What the task asks> Look through the listing underneath for "item", and copy every line that has it.

Data under study>

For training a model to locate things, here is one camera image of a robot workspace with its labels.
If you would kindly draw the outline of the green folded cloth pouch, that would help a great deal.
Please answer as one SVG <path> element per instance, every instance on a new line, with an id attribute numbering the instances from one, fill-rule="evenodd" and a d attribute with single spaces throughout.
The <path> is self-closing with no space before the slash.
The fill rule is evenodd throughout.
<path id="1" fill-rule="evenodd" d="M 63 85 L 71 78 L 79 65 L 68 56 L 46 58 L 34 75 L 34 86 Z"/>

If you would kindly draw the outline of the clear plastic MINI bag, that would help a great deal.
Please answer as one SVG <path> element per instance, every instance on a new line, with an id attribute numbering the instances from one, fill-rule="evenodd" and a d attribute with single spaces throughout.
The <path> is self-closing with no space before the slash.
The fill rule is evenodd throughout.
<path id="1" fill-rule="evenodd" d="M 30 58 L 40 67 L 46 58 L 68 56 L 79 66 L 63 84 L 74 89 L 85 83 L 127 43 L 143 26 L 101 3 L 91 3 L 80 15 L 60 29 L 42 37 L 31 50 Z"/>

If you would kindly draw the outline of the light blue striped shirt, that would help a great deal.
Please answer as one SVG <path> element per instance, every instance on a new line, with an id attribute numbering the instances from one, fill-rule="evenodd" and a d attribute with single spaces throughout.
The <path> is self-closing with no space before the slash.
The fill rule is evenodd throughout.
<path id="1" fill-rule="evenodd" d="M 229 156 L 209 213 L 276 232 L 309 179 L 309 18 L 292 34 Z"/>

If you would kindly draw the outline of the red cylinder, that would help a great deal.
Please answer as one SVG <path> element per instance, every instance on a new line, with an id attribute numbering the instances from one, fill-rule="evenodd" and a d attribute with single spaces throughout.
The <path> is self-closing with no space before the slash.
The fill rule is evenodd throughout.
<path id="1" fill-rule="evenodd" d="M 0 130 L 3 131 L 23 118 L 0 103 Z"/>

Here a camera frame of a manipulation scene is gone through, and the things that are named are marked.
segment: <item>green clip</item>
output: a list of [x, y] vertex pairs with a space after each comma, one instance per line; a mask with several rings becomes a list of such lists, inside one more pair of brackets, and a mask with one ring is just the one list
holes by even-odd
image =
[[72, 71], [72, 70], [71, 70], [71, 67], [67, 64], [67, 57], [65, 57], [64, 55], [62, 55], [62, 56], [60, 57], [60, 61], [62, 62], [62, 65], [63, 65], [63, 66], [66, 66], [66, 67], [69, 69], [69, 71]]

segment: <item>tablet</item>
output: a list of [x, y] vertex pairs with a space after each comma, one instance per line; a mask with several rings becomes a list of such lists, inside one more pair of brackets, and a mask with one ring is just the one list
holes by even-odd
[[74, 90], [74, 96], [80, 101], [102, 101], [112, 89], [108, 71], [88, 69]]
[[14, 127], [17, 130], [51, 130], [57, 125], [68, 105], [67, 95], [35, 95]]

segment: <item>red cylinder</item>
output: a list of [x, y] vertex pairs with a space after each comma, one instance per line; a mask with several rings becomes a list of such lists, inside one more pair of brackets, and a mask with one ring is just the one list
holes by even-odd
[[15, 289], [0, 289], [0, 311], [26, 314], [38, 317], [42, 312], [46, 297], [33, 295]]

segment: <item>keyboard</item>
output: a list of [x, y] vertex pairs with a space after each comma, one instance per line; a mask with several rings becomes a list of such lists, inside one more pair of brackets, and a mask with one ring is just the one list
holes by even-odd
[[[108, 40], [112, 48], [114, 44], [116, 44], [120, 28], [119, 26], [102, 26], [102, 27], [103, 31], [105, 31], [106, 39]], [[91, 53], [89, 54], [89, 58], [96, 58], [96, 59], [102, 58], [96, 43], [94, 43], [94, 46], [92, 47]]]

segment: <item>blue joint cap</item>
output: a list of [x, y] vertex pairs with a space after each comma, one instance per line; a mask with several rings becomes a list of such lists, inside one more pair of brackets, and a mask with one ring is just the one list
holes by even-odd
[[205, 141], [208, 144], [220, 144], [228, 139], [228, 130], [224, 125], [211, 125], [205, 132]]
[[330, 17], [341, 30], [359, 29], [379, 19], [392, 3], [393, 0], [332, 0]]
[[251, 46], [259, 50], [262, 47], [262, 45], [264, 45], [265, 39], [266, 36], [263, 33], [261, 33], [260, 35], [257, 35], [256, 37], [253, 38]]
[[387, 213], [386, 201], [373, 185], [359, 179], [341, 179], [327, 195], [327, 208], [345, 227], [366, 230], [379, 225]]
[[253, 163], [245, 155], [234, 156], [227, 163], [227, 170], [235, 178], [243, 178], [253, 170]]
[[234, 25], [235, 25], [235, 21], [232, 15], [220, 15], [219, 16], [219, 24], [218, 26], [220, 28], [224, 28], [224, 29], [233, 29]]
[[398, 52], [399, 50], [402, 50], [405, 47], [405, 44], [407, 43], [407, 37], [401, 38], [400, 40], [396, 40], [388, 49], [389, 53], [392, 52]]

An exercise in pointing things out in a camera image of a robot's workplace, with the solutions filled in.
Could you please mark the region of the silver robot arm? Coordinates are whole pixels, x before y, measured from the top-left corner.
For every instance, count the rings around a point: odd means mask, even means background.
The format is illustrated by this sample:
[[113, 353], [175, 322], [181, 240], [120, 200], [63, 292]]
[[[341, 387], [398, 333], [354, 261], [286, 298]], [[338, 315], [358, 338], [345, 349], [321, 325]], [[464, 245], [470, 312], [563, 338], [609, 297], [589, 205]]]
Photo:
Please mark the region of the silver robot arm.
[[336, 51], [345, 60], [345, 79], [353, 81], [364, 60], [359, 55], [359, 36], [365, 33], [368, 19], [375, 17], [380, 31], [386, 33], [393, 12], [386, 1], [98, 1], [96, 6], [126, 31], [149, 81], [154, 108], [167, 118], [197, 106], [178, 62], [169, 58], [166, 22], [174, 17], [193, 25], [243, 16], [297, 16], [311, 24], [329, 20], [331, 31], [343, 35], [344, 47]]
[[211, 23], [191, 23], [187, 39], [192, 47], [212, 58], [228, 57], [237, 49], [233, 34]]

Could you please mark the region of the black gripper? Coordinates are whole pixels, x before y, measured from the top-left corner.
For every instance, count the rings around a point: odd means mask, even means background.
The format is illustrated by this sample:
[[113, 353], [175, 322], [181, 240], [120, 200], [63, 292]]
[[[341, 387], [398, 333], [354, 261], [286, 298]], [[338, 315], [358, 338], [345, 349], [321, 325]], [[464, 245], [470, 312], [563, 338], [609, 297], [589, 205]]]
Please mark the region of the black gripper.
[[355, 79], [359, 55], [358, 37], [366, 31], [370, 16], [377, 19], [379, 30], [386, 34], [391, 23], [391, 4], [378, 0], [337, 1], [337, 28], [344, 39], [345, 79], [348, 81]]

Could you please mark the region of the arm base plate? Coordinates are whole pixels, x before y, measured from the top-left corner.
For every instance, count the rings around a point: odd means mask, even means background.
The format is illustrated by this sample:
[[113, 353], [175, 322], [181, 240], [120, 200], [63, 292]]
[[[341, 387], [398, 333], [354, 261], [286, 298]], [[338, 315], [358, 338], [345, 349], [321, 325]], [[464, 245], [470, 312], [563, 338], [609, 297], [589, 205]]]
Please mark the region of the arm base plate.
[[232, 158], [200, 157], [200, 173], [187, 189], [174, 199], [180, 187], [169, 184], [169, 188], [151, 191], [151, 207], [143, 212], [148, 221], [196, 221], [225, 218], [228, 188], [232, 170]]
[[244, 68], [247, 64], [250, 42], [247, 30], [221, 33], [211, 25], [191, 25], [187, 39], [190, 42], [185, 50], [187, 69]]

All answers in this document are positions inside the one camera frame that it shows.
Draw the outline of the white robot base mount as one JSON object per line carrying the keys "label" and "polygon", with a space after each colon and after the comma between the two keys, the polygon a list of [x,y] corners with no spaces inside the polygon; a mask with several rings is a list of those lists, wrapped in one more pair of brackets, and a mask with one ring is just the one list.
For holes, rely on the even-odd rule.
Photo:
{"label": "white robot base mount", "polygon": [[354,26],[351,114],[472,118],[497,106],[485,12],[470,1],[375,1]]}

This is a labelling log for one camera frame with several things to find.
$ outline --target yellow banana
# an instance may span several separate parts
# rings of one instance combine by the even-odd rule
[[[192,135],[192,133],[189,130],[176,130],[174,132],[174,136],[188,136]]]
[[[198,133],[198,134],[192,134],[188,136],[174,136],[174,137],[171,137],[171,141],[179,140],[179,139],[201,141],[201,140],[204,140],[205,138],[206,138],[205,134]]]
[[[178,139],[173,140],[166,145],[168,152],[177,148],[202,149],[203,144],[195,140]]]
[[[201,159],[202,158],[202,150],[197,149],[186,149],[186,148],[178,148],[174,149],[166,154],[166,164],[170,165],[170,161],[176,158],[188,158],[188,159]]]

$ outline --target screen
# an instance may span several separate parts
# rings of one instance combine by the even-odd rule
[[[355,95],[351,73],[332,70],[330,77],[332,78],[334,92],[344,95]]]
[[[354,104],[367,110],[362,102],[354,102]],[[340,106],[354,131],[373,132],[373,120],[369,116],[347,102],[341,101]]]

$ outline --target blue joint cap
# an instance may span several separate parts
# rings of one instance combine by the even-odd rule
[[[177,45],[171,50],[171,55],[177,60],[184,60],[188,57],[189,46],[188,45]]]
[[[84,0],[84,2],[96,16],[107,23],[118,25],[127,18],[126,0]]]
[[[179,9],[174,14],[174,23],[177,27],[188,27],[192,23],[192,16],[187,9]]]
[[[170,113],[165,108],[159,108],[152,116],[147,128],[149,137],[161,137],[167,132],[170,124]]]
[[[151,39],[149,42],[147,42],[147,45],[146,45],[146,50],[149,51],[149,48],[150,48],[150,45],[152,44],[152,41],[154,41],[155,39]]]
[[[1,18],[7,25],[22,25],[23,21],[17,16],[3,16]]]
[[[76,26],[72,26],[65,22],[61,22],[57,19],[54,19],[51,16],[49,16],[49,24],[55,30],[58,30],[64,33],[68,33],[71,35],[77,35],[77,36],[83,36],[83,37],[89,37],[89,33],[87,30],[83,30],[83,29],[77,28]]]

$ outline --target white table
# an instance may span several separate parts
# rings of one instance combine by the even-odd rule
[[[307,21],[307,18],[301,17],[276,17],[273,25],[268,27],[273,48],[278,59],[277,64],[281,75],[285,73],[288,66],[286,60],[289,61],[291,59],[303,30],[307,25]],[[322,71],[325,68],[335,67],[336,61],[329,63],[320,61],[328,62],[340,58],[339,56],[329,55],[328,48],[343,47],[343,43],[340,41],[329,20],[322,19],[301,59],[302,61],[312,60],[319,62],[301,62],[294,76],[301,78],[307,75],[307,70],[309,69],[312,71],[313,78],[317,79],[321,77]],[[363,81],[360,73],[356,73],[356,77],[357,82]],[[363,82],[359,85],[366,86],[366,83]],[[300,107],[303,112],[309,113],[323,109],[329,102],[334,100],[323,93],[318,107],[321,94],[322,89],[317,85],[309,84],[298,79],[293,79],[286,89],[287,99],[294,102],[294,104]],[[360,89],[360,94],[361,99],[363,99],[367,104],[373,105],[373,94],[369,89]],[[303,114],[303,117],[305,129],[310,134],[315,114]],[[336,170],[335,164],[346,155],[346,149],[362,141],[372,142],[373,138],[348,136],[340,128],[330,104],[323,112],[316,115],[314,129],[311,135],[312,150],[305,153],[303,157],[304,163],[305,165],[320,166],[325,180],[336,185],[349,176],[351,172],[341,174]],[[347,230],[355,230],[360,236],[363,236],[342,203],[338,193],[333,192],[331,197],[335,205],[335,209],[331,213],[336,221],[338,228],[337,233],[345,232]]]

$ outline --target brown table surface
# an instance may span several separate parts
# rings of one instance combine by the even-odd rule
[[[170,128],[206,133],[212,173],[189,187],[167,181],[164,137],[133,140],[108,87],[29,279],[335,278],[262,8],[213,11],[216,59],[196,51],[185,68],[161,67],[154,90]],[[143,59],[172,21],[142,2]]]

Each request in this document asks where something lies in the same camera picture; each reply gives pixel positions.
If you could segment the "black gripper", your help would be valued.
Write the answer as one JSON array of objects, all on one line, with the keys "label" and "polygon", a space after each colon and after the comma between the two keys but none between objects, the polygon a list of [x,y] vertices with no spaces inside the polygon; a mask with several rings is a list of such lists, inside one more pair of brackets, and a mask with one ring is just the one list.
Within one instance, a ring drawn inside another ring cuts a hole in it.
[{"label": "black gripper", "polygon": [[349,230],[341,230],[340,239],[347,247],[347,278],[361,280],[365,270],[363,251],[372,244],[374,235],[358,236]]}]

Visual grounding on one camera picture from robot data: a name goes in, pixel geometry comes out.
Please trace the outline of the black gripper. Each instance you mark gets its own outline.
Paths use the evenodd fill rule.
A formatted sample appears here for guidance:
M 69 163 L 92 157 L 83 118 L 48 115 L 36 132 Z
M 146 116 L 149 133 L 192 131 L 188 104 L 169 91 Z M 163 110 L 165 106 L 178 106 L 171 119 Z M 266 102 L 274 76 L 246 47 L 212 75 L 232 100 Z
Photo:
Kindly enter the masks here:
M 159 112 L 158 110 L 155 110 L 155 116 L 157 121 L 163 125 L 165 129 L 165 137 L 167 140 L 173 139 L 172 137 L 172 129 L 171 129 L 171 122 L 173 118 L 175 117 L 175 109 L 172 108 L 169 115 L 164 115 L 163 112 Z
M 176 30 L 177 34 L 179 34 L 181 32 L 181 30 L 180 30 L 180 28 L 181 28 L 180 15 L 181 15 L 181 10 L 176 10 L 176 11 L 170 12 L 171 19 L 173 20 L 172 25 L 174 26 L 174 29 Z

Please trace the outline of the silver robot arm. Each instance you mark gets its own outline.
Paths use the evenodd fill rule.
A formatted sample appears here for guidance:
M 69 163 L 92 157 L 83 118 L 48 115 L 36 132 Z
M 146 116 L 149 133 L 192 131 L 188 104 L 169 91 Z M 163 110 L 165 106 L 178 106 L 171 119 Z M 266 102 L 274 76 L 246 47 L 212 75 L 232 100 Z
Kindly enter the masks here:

Task response>
segment: <item>green clip</item>
segment: <item>tablet</item>
segment: <item>red cylinder</item>
segment: <item>keyboard</item>
segment: <item>blue joint cap</item>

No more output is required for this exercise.